Introduction
Data entry sometimes requires from the end user a quite annoying and time spending input process. Here we discuss the well known association rule [AGRAWAL93] in order to suggest "often used" values depending on the current user input. It also introduces the implementation of such
a technique in an n-tiered scenario ending with a healthcare drug prescription case study.
Background
Through an example we introduce the idea behind an association rule leaving to [AGRAWAL93] for a formal discussion.
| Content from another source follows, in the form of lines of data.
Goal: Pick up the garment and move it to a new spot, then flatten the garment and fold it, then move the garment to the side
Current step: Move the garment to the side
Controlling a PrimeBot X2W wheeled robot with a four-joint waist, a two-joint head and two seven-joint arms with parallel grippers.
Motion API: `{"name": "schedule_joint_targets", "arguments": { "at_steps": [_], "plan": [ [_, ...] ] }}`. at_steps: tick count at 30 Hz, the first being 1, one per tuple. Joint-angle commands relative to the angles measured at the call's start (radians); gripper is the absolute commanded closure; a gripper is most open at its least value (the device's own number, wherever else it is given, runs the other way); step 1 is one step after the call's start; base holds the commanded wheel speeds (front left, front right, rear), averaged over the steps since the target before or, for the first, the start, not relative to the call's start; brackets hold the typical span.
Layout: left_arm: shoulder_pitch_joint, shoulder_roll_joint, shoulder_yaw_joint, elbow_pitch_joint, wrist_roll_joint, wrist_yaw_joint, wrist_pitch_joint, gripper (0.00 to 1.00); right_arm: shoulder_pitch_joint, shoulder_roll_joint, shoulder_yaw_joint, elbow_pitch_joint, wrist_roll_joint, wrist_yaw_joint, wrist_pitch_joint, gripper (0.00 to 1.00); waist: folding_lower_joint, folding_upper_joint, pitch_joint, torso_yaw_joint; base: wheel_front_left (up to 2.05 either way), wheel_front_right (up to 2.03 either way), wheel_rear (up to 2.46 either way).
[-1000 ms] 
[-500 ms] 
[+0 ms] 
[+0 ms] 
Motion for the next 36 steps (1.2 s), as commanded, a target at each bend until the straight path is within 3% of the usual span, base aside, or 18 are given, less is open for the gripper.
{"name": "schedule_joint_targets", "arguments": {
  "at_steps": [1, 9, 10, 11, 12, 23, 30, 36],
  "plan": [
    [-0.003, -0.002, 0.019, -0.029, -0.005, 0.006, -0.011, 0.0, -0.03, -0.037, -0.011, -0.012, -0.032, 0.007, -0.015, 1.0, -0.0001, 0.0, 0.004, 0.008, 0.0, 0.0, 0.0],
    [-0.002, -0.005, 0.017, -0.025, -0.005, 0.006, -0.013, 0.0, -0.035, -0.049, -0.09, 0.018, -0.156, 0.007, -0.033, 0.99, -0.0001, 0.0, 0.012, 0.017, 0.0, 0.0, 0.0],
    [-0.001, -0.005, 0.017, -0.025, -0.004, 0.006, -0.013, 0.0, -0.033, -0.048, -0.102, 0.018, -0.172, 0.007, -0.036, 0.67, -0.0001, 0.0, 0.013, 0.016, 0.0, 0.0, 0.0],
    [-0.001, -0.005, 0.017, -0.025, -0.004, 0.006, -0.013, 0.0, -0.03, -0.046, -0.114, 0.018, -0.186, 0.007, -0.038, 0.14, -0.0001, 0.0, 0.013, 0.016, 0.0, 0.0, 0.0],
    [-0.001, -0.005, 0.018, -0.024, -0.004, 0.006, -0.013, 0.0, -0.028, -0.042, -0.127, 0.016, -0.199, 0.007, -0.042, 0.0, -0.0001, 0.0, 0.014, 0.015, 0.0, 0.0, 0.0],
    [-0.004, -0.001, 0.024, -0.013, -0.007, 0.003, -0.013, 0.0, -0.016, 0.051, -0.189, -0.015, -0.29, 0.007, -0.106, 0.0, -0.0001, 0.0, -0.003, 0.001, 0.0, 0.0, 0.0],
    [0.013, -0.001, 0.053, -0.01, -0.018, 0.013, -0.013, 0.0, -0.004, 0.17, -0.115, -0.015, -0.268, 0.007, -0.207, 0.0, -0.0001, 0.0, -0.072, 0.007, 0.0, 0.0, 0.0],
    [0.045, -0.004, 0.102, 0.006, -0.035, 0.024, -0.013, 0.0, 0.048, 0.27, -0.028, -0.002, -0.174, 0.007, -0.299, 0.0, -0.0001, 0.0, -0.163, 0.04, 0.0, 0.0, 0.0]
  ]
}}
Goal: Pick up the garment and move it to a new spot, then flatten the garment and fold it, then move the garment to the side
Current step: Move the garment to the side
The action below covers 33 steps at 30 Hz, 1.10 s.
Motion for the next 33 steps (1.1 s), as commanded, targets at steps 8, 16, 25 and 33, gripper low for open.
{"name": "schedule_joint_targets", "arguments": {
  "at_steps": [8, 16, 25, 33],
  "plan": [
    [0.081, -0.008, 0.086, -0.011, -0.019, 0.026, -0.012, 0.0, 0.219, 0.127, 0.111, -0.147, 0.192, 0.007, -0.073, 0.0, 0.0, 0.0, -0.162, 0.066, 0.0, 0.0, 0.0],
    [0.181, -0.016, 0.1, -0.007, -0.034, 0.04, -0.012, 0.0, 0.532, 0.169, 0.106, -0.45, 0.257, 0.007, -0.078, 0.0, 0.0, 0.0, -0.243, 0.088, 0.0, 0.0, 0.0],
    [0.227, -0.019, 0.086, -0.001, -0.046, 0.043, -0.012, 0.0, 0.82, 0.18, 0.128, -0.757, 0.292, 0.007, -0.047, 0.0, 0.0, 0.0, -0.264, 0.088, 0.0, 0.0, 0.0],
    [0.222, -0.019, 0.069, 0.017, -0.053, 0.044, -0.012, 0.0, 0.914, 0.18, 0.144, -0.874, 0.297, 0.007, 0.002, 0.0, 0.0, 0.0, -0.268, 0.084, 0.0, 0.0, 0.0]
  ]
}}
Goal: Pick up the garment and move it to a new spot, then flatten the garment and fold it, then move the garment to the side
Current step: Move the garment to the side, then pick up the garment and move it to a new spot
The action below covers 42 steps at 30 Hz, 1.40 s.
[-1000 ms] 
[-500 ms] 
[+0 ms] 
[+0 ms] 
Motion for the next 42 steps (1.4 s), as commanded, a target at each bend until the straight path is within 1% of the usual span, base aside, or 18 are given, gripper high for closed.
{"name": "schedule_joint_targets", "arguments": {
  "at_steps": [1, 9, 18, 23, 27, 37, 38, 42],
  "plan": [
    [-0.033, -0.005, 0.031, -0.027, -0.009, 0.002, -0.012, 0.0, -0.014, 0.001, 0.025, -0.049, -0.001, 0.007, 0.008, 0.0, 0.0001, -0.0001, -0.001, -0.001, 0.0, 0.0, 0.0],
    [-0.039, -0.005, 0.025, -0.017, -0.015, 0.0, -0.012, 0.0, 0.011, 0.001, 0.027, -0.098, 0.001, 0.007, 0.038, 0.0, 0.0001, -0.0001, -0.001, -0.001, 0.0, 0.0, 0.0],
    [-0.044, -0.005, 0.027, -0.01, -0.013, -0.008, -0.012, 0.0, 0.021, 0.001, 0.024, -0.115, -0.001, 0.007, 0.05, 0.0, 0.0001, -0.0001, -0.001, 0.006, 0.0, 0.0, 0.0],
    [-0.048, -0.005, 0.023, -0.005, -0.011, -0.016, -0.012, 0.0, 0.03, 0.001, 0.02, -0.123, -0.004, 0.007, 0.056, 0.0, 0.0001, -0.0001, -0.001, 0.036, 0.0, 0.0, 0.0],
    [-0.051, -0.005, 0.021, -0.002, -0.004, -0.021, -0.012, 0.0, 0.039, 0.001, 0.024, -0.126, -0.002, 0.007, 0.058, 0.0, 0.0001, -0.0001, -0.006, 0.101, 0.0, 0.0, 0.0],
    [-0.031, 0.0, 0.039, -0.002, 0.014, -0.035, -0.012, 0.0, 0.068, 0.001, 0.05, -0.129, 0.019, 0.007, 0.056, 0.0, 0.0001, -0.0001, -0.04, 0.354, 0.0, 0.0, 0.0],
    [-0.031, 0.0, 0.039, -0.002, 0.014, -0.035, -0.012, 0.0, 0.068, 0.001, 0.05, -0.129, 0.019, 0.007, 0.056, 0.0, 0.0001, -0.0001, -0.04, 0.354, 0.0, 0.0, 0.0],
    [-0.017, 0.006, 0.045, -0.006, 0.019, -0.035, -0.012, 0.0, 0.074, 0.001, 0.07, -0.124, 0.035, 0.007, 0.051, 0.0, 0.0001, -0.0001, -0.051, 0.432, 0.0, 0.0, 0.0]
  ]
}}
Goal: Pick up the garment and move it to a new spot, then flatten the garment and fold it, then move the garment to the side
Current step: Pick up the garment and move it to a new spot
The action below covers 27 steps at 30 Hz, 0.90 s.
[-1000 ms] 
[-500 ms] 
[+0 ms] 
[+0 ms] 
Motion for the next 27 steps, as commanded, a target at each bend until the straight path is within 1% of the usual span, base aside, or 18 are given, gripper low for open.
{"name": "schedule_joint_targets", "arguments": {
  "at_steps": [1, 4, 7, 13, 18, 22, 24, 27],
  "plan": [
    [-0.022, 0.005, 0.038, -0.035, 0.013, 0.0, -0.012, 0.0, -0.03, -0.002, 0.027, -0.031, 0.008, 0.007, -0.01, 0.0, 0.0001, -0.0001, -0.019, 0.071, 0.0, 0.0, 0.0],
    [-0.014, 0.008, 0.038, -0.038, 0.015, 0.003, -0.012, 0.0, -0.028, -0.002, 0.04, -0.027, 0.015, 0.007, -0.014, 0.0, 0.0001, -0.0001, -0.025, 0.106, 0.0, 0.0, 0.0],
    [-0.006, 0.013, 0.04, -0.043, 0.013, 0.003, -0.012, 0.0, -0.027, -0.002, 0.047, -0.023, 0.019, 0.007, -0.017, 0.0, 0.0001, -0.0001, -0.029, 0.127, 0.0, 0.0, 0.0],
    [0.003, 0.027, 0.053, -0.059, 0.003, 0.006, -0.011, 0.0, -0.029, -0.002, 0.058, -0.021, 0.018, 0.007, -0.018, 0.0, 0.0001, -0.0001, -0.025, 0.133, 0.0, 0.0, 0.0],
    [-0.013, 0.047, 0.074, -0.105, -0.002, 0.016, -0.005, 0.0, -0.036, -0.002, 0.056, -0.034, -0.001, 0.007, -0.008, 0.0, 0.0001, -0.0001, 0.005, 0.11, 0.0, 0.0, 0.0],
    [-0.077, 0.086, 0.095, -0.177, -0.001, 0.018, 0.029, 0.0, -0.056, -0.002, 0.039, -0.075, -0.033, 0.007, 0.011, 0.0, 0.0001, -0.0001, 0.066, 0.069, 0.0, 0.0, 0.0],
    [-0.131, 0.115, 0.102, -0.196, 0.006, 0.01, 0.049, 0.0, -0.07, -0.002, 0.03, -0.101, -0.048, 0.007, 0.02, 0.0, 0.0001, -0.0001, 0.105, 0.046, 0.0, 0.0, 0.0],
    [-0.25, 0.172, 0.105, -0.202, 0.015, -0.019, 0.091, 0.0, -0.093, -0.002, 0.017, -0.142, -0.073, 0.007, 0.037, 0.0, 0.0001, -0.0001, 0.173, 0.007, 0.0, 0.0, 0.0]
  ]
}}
Consider the following table T:
Attribute1 | Attribute2 | Attribute3 |
a | b | c |
a | b | c |
a | b | d |
a | d | d |
a | f | d |
We say that the rule Attribute1[a], Attribute[b] → Attribute3[c] is
satisfied in T with support = 3/5 and confidence = 2/3 where support for a rule is the fraction of transactions in T that satisfy the union of items in the consequent and antecedent of the rule. Furthermore, a rule has confidence of factor 0 ≤ c ≤ 1 if at least c% of transactions in T that satisfy its antecedent also satisfy its consequent. In English we would say that: "if Attribute1 = a and Attribute2 = b than, with a
certain probability, Attribute3 = c". Several algorithms for the problem of mining association-rules have been introduced like Apriori [AGRAWAL94].
Using the code
Server side.
Here it resides the service contract declaration (IService
), its implementation (Service
), a set of lightweight objects (DTO
) serialized during the client-server communication, and the persistence layer to query the set of rules mined (RuleSet).
ServiceLayer.IService
: It defines the service contract.
namespace ServiceLayer
{
public interface IService
{
List<DTO.AttributeDTO> minedConsequents(List<DTO.AttributeDTO>
antecedents, List<DTO.AttributeDTO> consequents);
}
}
ServiceLayer.Service
: The service call implementation.
namespace ServiceLayer
{
public class Service : IService
{
public List<DTO.AttributeDTO> minedConsequents(List<DTO.AttributeDTO>
antecedents, List<DTO.AttributeDTO> consequents)
{
var ants = Dtos_to_Attributes(antecedents);
var cons = Dtos_to_Attributes(consequents);
var tmp = PersistenceLayer.RuleDAO.getConsequents(ants, cons);
return Attributes_to_Dtos(tmp);
}
}
}
DTO.AttributeDTO
: The data transfer object to encapsulate mined rules information to/from the client.
namespace DTO
{
public class AttributeDTO
{
public string AttributeName { get; private set; }
public string AttributeValue { get; set; }
public AttributeDTO(string name = null, string value = null)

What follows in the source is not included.